Agnes i Lawinia prezentowały mi różne pokoje. Każdy z nich był nowoczesny i tak samo przytulny, jak weranda. A nawet jeszcze bardziej przytulny! Wszystkie pokoje były urządzone w tym samym stylu: pełno było pastelowych barw, poduszek, rzeczy, które dodawały jeszcze więcej przytulności, a jednocześnie prostoty. To wszystko TAK WSPANIALE ze sobą współgrało! Później okazało się, że Lawinia projektowała wszystkie pokoje. Jaki ta dziewczyna ma talent!
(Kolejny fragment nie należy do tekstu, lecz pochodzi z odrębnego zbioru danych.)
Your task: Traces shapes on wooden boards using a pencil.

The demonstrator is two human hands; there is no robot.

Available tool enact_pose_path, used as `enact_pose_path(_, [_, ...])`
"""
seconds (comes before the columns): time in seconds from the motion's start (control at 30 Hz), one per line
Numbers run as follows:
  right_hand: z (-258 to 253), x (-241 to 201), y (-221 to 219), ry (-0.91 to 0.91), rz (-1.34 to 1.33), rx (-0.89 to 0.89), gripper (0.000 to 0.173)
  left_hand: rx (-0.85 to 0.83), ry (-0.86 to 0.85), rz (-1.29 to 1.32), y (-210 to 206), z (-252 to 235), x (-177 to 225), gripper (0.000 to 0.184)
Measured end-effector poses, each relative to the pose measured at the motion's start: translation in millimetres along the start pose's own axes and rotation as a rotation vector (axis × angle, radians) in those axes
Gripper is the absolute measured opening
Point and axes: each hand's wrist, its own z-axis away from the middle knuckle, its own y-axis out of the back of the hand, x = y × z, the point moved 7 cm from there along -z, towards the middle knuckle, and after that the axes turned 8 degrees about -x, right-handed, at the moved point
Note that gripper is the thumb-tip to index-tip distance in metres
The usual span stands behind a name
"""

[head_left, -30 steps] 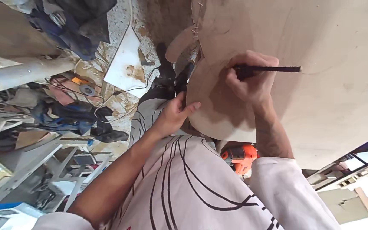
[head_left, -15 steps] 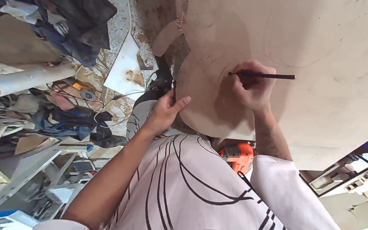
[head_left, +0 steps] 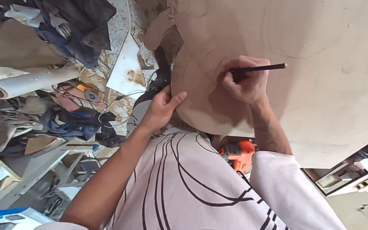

- Chcesz zobaczyć swój pokój? - spytała w pewnym momencie Agnes. - Byłyśmy przygotowane, że zaadoptujemy jakąś dziewczynkę. - zawahała się i dodała - zastanawiałyśmy się nad tym dość długo. Teraz jednak wiem, że podjęłyśmy słuszną decyzję.
Zarumieniłam się i uśmiechnęłam serdecznie. Nikt mnie nigdy tak nie chwalił. Opiekunki sierocińca uważały, że żeby uczyć dziecka pokory, za żadne skarby nie można go chwalić, tylko krytykować, jak popełni jakikolwiek błąd. Ta metoda tylko przyprawiała nas o depresję i niską samoocenę. Kilka osób nawet popełniło samobójstwo. Ja kiedyś też próbowałam się zabić, ale kiedy tylko wyjrzałam przez okno, z którego miałam wyskoczyć, obudziła się we mnie nadzieja, na lepsze dni. Na to, że ktoś się jeszcze mną zaopiekuje. I to była prawda. Znalazłam nowe życie.
- Dziękuję... Za wszystko. - moje oczy napełniły się łzami, na wspomnienie tych dni, które przeżyłam w sierocińcu. Szybko jednak je wytarłam, bo nie chciałam, żeby najlepszy dzień w moim życiu, kojarzył mi się z płaczem.
- Nie ma za co, kochana! - powiedziała Lawinia, z najszczerszym uśmiechem, jaki kiedykolwiek widziałam. - To co? Idziemy oglądać twój pokój?
- Tak - odparłam z uśmiechem. W środku, po prostu szalałam z podniecenia. Jak on będzie wyglądał? Czy przypadnie mi do gustu? Czy to będzie mój pokój marzeń? - zadawałam sobie pytania w duchu.W końcu, gdy zbliżałyśmy się do pewnych drzwi, Agnes zagadała do Lawinii:
- Masz przygotowaną chustkę? - No dobra. To pytanie było BARDZO dziwne. Mogłam się tylko domyślać o co chodzi.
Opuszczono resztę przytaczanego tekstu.